→ Exercise objective
After locating the line with "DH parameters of" in the data that follows, return it and every later line exactly, up to and including the line with "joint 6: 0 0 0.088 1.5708".

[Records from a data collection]
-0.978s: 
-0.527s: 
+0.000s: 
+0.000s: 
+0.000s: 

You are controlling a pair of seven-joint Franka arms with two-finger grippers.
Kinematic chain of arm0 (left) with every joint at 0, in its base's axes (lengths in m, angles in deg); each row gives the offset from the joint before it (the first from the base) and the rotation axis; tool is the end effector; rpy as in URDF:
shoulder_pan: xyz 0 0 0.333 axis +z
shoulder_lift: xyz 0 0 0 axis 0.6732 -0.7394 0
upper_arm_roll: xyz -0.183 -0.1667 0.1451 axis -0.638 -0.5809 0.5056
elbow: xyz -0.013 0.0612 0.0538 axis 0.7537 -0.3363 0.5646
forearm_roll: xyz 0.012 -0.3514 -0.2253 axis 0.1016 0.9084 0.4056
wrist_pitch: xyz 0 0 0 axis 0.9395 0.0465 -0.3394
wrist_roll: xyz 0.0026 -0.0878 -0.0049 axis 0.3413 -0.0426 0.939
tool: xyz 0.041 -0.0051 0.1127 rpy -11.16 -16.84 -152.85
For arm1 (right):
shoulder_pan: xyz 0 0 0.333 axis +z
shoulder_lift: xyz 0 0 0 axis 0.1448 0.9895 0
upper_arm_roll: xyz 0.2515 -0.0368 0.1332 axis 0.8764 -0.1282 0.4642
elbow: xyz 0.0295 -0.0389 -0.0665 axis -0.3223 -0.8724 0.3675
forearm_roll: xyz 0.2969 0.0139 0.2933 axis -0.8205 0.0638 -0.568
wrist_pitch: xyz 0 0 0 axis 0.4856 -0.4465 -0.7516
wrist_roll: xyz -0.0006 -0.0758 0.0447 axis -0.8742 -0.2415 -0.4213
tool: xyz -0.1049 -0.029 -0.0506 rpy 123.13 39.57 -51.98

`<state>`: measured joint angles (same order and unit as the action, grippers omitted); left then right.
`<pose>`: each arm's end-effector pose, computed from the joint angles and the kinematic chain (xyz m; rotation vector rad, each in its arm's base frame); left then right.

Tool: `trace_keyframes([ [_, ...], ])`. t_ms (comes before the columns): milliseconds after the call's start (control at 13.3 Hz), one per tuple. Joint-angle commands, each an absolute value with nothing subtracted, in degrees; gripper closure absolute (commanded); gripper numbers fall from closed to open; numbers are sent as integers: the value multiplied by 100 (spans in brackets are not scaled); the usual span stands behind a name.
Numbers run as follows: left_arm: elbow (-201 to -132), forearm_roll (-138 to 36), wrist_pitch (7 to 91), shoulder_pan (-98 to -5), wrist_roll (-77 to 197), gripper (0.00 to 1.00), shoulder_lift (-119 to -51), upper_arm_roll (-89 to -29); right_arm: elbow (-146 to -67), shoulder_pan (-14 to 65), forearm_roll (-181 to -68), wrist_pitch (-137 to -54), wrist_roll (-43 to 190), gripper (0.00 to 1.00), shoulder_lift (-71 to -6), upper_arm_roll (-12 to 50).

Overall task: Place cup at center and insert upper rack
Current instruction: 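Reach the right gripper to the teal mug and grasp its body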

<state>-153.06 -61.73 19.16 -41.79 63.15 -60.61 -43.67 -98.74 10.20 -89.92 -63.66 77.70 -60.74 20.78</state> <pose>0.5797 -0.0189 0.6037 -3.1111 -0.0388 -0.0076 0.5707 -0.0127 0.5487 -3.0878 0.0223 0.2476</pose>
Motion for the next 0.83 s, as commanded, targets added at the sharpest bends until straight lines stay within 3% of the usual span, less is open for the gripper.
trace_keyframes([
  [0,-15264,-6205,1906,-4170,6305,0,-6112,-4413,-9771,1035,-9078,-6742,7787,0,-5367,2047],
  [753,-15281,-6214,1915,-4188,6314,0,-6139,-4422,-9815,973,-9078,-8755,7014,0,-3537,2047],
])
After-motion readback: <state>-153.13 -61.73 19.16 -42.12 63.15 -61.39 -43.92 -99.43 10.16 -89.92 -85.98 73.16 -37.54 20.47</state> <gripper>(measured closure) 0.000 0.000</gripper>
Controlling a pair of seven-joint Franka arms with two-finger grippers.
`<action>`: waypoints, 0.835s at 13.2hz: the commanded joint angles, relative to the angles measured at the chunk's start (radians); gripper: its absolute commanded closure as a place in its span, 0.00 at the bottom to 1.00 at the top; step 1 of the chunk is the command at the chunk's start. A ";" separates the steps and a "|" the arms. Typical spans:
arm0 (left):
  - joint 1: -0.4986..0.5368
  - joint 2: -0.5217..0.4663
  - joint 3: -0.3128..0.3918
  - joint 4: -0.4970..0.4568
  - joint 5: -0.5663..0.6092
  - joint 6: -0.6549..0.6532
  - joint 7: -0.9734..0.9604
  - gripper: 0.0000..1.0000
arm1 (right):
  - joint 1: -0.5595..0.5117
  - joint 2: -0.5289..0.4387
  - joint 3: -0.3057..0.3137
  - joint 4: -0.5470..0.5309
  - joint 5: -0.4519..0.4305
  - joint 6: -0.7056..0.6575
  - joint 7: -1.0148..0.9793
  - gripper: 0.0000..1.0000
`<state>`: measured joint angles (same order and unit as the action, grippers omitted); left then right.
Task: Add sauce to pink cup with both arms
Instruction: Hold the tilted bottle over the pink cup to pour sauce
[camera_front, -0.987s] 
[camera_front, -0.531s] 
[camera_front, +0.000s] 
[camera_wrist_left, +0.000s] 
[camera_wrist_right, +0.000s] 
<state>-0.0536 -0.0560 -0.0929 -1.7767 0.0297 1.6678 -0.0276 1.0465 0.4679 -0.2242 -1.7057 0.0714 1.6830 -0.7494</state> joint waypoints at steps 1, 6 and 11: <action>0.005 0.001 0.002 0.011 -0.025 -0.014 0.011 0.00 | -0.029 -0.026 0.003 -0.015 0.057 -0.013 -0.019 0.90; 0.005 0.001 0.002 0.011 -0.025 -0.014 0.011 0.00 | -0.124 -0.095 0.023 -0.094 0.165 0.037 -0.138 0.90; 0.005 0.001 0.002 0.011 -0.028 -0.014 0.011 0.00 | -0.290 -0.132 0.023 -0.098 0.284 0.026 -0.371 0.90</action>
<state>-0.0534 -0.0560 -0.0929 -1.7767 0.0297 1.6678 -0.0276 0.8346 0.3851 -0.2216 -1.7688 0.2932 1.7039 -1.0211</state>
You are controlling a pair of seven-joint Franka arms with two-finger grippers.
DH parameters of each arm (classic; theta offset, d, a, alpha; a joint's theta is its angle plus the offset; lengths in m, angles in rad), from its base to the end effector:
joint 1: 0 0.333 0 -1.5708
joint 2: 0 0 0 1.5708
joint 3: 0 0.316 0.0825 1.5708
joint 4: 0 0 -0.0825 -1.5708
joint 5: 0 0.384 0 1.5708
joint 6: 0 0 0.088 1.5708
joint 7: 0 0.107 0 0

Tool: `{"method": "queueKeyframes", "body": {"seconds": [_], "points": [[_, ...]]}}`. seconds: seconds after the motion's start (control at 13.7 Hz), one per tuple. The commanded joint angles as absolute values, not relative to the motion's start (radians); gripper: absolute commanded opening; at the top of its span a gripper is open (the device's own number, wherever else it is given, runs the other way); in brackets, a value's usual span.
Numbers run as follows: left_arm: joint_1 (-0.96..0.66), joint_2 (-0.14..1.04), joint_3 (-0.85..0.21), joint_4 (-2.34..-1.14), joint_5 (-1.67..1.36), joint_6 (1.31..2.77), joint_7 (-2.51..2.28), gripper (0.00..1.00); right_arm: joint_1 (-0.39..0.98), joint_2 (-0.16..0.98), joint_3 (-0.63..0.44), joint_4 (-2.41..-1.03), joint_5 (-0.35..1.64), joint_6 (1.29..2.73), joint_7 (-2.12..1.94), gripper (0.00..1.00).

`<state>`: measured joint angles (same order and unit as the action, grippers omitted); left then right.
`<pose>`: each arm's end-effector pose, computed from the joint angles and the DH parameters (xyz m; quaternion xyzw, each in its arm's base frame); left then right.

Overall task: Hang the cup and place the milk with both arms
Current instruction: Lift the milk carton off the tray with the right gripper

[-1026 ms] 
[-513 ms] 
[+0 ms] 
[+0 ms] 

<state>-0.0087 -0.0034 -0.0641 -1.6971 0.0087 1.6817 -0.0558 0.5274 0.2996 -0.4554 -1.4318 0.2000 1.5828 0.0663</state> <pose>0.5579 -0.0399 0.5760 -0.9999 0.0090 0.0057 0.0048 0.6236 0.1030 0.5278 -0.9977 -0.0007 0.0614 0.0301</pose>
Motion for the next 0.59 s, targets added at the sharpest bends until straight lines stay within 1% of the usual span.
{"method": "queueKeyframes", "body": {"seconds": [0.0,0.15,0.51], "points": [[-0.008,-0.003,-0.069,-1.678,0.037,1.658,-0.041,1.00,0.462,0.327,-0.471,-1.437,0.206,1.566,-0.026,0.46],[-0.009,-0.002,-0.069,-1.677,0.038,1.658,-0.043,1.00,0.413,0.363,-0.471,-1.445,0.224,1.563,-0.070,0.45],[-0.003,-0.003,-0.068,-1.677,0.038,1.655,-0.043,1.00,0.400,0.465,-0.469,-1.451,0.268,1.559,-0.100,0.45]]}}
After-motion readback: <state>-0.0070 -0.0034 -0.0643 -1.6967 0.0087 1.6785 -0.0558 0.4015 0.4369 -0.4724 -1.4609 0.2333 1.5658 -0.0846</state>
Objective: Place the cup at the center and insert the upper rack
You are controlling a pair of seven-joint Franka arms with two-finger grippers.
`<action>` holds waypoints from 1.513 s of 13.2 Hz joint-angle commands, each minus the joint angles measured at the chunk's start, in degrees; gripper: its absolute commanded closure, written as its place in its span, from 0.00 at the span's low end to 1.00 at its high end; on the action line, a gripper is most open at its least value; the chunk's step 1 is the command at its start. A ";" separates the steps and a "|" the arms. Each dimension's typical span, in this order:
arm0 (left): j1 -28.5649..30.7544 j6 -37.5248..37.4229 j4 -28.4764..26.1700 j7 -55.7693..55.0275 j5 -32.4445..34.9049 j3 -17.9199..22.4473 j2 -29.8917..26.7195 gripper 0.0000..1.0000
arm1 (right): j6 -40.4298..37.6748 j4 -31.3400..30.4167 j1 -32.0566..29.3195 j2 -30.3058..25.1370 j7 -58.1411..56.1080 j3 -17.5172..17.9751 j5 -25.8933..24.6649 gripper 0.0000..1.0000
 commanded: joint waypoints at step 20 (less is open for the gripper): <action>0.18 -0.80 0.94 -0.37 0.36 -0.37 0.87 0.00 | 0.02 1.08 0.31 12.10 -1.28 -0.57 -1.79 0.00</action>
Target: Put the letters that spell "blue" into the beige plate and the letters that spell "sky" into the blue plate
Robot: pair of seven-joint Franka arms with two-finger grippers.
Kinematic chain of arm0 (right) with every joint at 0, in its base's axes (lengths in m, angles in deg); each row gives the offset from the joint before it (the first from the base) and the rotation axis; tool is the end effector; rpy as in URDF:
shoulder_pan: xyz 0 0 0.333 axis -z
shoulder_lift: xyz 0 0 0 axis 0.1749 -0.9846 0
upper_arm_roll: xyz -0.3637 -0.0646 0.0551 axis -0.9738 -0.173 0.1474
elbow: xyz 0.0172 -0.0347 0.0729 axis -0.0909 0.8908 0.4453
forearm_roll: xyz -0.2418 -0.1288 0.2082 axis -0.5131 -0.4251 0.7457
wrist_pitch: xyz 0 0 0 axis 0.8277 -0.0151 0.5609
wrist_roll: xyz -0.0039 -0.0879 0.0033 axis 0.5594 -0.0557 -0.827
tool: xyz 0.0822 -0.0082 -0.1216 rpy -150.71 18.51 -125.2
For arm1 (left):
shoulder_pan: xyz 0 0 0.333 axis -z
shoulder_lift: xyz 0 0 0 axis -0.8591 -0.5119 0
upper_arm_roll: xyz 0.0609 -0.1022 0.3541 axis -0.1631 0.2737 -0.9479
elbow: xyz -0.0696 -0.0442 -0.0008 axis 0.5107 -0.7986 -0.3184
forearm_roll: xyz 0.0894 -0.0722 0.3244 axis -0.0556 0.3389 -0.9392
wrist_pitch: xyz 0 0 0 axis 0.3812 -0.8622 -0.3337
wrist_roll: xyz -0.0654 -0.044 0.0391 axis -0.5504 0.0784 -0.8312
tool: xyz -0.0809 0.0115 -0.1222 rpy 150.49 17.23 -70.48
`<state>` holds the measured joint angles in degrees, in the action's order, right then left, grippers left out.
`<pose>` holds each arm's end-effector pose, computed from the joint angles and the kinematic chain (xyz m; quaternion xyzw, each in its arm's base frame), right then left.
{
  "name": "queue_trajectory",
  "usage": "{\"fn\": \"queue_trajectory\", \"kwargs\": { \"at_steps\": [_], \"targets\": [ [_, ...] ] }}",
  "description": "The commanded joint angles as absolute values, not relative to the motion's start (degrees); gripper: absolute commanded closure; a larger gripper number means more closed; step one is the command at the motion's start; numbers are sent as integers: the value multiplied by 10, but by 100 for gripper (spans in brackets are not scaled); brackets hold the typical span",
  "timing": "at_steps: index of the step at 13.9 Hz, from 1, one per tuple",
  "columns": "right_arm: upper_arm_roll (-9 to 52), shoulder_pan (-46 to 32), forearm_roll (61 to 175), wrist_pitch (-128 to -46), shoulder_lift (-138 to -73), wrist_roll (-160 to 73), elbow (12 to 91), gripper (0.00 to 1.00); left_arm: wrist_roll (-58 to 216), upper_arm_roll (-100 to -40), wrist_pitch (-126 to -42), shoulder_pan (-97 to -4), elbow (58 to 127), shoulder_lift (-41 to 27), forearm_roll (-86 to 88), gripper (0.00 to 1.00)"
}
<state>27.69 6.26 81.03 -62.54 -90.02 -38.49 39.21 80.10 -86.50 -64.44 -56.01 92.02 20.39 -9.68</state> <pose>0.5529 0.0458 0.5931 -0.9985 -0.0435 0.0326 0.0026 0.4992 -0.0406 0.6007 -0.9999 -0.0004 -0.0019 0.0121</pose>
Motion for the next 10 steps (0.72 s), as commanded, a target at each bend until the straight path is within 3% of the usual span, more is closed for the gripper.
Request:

→ Written answer
DH parameters of each arm (classic; theta offset, d, a, alpha; a joint's theta is its angle plus the offset; lengths in m, angles in rad), from its base to the end effector:
joint 1: 0 0.333 0 -1.5708
joint 2: 0 0 0 1.5708
joint 3: 0 0.316 0.0825 1.5708
joint 4: 0 0 -0.0825 -1.5708
joint 5: 0 0.384 0 1.5708
joint 6: 0 0 0.088 1.5708

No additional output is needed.